BioCryst Pharmaceuticals heads into the post-earnings period with a striking bifurcation: short interest has jumped back toward cycle highs while borrowing costs have crashed to their lowest levels of the year — a combination that paints a picture of conviction on the bear side at bargain-basement terms.
The most notable move in short positioning happened between April 23 and April 27. Short interest as a percentage of the free float leapt from roughly 14.2% to 17.6% — a jump of more than three percentage points in four sessions. That compression followed a period in early April when SI had briefly touched 18.2% before easing. It now runs at 17.4% of the float, putting it back near the upper end of its recent range and well above the mid-April trough. The lending market is not straining under that weight, however. Borrow availability is relatively unconstrained — the lending pool remains well-stocked — and cost to borrow has collapsed from a spike near 4.9% in late April to just 0.49% now, the lowest reading in the 30-day window. That's a sharp reversal: a month ago CTB was running at more than 57% above current levels. Short sellers are rebuilding positions, and doing so cheaply.
Options traders are not adding much bearish fuel. The put/call ratio is running at 0.27, only modestly above its 20-day average of 0.25 and well below the 52-week peak of 0.41. A z-score of 0.72 places the reading barely above neutral. The overall options picture is closer to indifference than alarm — call-side activity continues to dominate the order flow, keeping the ratio structurally low and suggesting options market participants are not amplifying the bearish thesis being expressed through the equity borrow market.
The Street tells a more constructive story than the short book. The analyst community's mean price target runs around $21, more than double the current price of $9.03 — a gap large enough to merit scrutiny, though it does partly reflect a cohort of targets in the $20s-$30s range from firms including HC Wainwright, TD Cowen, Cantor Fitzgerald, JMP Securities, and Needham, most of which were set between October and December 2025. The most recent analyst move came from RBC Capital in late January 2026, trimming its target to $13 while holding an Outperform rating. Barclays has the lone bearish anchor, holding Equal-Weight with a $9 target — essentially pinning the stock at current prices. The bull case centres on Orladeyo's resilience in the HAE market and the long-duration potential of pipeline candidate navenibart. Bears lean on HAE competitive pressure from new long-acting injectables and the risk of Orladeyo losing market share among milder patients. Two factor scores worth noting: EPS surprise ranks in the 99th percentile, and 90-day EPS momentum runs at the 91st — suggesting the company has been consistently outrunning analyst models. The EV/EBIT score (86th percentile) implies the market is giving credit for operational progress even as the PE of around 15x looks modest for a biotech with a growing rare disease franchise.

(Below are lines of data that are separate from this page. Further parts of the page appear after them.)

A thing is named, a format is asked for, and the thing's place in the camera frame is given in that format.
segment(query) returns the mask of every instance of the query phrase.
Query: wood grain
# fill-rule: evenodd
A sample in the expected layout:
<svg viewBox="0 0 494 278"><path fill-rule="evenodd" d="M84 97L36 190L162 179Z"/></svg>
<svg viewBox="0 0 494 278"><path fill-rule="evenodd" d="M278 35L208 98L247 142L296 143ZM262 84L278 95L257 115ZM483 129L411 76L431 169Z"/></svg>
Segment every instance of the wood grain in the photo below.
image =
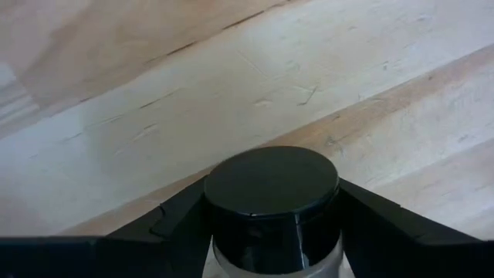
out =
<svg viewBox="0 0 494 278"><path fill-rule="evenodd" d="M494 114L486 113L494 101L493 84L494 46L490 46L266 145L318 151L335 163L343 178L435 221L492 238L494 215L484 211L494 205L490 171L494 165ZM127 216L129 211L142 215L207 172L175 182L64 234L111 232L134 219ZM144 203L153 205L141 209ZM477 228L464 225L480 215L482 222ZM118 223L108 219L118 219Z"/></svg>
<svg viewBox="0 0 494 278"><path fill-rule="evenodd" d="M0 136L121 86L169 55L286 0L24 0L0 6ZM30 103L16 105L14 101Z"/></svg>
<svg viewBox="0 0 494 278"><path fill-rule="evenodd" d="M372 190L468 151L492 138L490 5L271 8L1 139L0 233L58 233L130 202L81 228L108 232L187 182L160 188L327 115L277 142Z"/></svg>

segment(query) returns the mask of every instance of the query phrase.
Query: black cap
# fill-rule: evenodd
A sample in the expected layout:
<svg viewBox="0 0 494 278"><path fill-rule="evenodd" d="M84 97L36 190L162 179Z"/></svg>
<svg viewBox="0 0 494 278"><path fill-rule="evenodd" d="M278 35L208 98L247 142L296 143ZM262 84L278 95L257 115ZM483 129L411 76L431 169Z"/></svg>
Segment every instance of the black cap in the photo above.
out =
<svg viewBox="0 0 494 278"><path fill-rule="evenodd" d="M254 273L304 270L340 236L338 174L323 155L301 147L238 154L205 180L213 239L230 263Z"/></svg>

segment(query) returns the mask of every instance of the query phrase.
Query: jar
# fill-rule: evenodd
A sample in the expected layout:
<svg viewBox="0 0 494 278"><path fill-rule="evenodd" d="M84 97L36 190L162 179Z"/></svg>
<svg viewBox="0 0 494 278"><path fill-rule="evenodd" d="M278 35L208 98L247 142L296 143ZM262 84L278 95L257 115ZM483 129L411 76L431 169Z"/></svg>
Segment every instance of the jar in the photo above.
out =
<svg viewBox="0 0 494 278"><path fill-rule="evenodd" d="M235 278L338 277L338 192L331 161L301 147L265 147L222 162L205 180L219 265Z"/></svg>

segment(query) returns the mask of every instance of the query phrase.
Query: clear container
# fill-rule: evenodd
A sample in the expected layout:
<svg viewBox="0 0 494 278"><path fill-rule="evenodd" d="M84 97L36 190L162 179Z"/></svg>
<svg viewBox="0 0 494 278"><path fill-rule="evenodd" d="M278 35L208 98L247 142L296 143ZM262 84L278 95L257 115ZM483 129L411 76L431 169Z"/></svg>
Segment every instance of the clear container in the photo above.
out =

Institutional ownership shows some active-manager interest worth flagging. Janus Henderson added more than 7.3 million shares in the December 2025 quarter, making it a meaningful new holder at roughly 2.9% of shares outstanding. RA Capital — a specialist healthcare fund — held 6.2% as of year-end. Deerfield Management added 2.2 million shares in the same period. Aberdeen added over 4 million shares through Q1 2026. The passive giants Vanguard and BlackRock also added modestly. No insider buying is visible in the 90-day window. The sell-side of the insider ledger shows net sales worth approximately $4.7 million over 90 days, led by a March sale of 306,000 shares by director Jon Stonehouse — the same individual who also appears in the CEO role in earlier transactions. That level of selling, while not dramatic relative to the share count, warrants monitoring as a signal of management's near-term price comfort zone near $8.60–$10.
Earnings dropped on May 6, with the prior quarter's print (May 4) delivering a one-day move of -1.7%. With results now digested, attention turns to what management communicated on navenibart's development timeline and any updated Orladeyo patient adds — those two datapoints are the variables the short rebuild and the wide analyst target dispersion are essentially betting against each other on.